Mom couldn't stop laughing.

Rosemary Harris said...

I'm jealous of all you old salts. The only time I'm on the water I'm in a kayak. That's when you really pack light.

Hank Phillippi Ryan said...

OH, so funny!(And E.B., that's pretty interesting.) What's more--if the sailing teacher had said: Point the bow in the direction that blows your hair back and out of your face--the same thing you do when you're on camera doing a live shot--that would have been NO PROBLEM.

Roberta Isleib said...

Melissa, your story reminds me of my brother's hobycat. He took me out in Chesapeake Bay and wanted to show his stuff by getting the boat up on one pontoon. of course I was terrified and then mad as hops when he tipped us over into the drink...

Jungle Red Writers said...

I don't know Laura, Kentucky and all those horses grazing sounds pretty good to me. Also exotic for an Easterner like me.

Melissa - I started sailing on big boats -- which required too much strength for me to hoist sales or feel like I had any control -- and was thrilled to get a chance to sail a smaller boat, where you could really feel the wind, and control the rudder and sails. We gave up our sailboat when we had kids and my husband eventually boat a motor boat, which I hated.

Gene - I think for me getting away from the familiar, is a little bit like getting away from who I am in those routines and surroundings.

Hallie Ephron said...

Oh, Jan, ballroom dancing is so much fun!

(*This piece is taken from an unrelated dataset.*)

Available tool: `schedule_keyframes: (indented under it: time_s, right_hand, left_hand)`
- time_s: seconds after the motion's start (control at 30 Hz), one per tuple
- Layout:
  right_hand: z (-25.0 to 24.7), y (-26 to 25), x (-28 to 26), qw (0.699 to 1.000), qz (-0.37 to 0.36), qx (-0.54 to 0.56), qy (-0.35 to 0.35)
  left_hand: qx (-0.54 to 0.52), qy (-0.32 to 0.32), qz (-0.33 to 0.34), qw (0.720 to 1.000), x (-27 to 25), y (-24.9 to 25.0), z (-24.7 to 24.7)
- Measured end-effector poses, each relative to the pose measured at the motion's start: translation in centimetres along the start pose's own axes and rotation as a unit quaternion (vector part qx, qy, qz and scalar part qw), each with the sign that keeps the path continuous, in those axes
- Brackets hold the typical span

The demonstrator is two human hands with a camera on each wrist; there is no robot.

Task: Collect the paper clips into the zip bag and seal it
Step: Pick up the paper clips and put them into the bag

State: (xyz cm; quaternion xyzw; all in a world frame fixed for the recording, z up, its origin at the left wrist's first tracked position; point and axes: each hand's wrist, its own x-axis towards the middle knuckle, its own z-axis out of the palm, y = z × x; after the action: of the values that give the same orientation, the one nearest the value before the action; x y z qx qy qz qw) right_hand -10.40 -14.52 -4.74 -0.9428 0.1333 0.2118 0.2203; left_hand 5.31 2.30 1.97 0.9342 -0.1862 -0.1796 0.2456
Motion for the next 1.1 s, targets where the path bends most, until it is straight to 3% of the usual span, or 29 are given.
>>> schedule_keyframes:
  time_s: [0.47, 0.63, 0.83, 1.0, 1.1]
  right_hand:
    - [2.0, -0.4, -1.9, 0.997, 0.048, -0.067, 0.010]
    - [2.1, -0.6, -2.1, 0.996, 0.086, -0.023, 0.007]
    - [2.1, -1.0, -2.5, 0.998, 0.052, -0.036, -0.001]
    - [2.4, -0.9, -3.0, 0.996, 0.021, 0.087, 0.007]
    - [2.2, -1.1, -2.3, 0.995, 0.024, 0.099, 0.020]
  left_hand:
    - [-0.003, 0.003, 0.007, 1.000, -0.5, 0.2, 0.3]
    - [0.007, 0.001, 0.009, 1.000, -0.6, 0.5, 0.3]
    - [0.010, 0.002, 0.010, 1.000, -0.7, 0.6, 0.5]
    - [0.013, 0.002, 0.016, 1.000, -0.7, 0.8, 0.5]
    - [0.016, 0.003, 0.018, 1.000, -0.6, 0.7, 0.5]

My husband gave me (and him) lessons as a birthday present - he learned to lead and I learned to follow. It was very enlightening for us both.

The last 3 times I was on a sailboat, the 'skipper' assured us that it 'couldn't capsize' - twice it did, the third time it got stuck in shallows and we had to walk out.

Rosemary Harris said...

..I don't think I'm going sailing with Hallie..

Rebbie Macintyre said...

Okay, I love to go sailing. The problem is this: when I get into that rocking motion, that drifting on the sea thing, my mind starts doing the same thing. Pretty soon, I'm in the Twilight Zone but have no idea where I am--as in, where I am in relation to the shore. So I HAVE to keep within sight of a land marker, otherwise, I'd be writing this from somewhere in the Somoan Islands.